How To Get The Most Out Of U.S. Equity Market Data

The full research article is freely available on https://papers.ssrn.com/sol3/papers.cfm?abstract_id=3984827.

Starting in 2015, a simple insight can immensely improve the quality of tick-by-tick trade and quote data of U.S. equities such as the NYSE TAQ data (including WRDS TAQ), data from Polygon.io, Tickdata.com, and other data products sourced from the public consolidated data feeds. With the insight, it is now possible to discern in U.S. equity market data, which trades triggered which quote updates and which trades were triggered by the same order execution . This unveils the correct sequence of trades and quotes (important for trade signing, identifying the prevailing NBBO, and much more) and reveals information otherwise only observable in the much more expensive proprietary data, such as which trades were executed against hidden liquidity.

The Problem

A well-known problem with U.S. equity tick data is that it is available in two tiers.[2][3] It can either be obtained from the public data feed operated by a SIP that consolidates the market data from all exchanges, or alternatively, it can be obtained directly from each exchange’s proprietary data feed at a significant premium.

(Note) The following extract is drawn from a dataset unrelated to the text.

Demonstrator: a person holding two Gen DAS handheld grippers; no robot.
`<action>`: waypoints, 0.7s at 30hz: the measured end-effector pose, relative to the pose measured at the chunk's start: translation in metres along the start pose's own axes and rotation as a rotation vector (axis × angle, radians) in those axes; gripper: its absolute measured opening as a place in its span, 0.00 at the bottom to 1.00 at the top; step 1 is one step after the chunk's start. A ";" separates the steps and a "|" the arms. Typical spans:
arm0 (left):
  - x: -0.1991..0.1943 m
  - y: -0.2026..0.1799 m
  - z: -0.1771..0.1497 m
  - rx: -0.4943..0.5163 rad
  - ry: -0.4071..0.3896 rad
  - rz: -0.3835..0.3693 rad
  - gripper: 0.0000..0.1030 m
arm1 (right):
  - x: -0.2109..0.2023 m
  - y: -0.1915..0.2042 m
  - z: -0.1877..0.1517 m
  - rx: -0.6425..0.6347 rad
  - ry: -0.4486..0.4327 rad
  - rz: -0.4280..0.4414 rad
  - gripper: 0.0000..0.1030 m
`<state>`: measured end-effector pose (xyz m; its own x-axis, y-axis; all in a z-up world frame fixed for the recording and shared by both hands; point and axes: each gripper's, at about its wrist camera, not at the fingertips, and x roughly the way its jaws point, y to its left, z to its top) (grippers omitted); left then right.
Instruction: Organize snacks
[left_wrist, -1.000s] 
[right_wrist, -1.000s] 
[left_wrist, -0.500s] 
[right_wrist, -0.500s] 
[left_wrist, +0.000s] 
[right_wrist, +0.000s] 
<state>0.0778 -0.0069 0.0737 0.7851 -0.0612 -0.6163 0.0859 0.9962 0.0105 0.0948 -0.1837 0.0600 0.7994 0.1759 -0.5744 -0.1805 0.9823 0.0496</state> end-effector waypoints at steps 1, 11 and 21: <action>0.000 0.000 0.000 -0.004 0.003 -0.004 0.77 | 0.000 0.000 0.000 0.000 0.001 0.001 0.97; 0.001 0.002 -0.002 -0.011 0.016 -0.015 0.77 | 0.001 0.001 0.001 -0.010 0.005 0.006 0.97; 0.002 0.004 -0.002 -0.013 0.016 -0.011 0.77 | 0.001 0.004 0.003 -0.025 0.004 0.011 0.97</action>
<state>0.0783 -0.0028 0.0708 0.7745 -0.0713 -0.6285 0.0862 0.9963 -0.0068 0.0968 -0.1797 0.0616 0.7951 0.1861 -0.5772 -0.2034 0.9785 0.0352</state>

Most prominently, the proprietary data is superior to the public data because high frequency traders can use it to attain market data earlier by avoiding latency induced in centralized consolidation (see [1][4][5][6]). But this is not the only way in which public data is inferior to proprietary data. For researchers and practitioners alike, it is problematic that it is not declared in public market data, which trades and quotes were triggered in the execution of the same marketable order.

Trades are often not solitary events. A marketable order is commonly matched with and executed against multiple resting limit orders. In fact, the majority of trades on Nasdaq occur with other trades in the execution of a single marketable order. Additionally, the execution of a marketable order modifies the top-of-book if it is executed against a displayed resting limit order. The majority of trades, across all exchanges, are triggered in execution of a marketable order that also modifies the top-of-book and thus triggers quote updates.

Clearly, groups of trades and quotes triggered by marketable orders make out a sizable proportion of U.S. equity tick-by-tick data, but how can we tell, which trades and quotes belong together?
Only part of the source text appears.